[RECORDS FOR THE TASK Boundary: Start]
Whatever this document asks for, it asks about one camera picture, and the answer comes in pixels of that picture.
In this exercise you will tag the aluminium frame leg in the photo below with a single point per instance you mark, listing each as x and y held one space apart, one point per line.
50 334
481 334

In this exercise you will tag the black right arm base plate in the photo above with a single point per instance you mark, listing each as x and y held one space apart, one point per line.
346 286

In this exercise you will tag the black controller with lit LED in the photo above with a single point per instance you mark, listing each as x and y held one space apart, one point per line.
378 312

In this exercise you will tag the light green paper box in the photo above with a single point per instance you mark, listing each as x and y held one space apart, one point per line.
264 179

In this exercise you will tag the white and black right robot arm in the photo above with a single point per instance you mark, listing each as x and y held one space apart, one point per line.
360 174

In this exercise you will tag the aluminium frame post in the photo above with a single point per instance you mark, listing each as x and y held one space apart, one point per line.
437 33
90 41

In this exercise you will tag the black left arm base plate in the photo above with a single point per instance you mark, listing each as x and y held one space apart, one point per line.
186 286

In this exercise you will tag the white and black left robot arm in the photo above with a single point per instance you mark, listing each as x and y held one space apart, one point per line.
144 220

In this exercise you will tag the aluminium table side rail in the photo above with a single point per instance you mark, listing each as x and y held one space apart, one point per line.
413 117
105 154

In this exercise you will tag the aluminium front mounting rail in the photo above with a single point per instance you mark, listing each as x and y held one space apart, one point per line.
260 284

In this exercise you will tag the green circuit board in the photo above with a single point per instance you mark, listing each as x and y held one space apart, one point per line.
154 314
[RECORDS FOR THE TASK Boundary: End]
[RECORDS FOR THE TASK Boundary: Start]
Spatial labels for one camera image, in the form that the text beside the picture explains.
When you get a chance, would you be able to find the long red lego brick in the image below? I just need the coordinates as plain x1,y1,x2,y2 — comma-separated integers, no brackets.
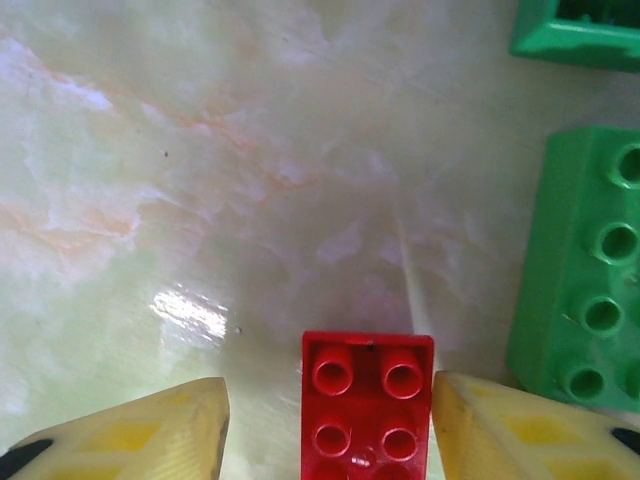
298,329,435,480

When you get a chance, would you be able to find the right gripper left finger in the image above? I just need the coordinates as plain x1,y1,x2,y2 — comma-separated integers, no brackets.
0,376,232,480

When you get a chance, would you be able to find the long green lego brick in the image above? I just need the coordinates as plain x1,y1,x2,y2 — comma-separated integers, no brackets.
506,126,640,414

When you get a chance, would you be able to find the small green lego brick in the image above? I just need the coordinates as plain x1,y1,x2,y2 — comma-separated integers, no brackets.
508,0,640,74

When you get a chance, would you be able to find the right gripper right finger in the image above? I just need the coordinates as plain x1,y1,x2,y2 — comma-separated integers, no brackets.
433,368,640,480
[RECORDS FOR THE TASK Boundary: End]
*EXERCISE REQUIREMENTS:* What the answer needs is every line from the data above with "picture" in it.

*ANSWER SPACE:*
Whatever this document asks for, it asks about one camera picture, and the answer comes in pixels of that picture.
Spatial labels for one camera image, in the form that the text beside the picture explains.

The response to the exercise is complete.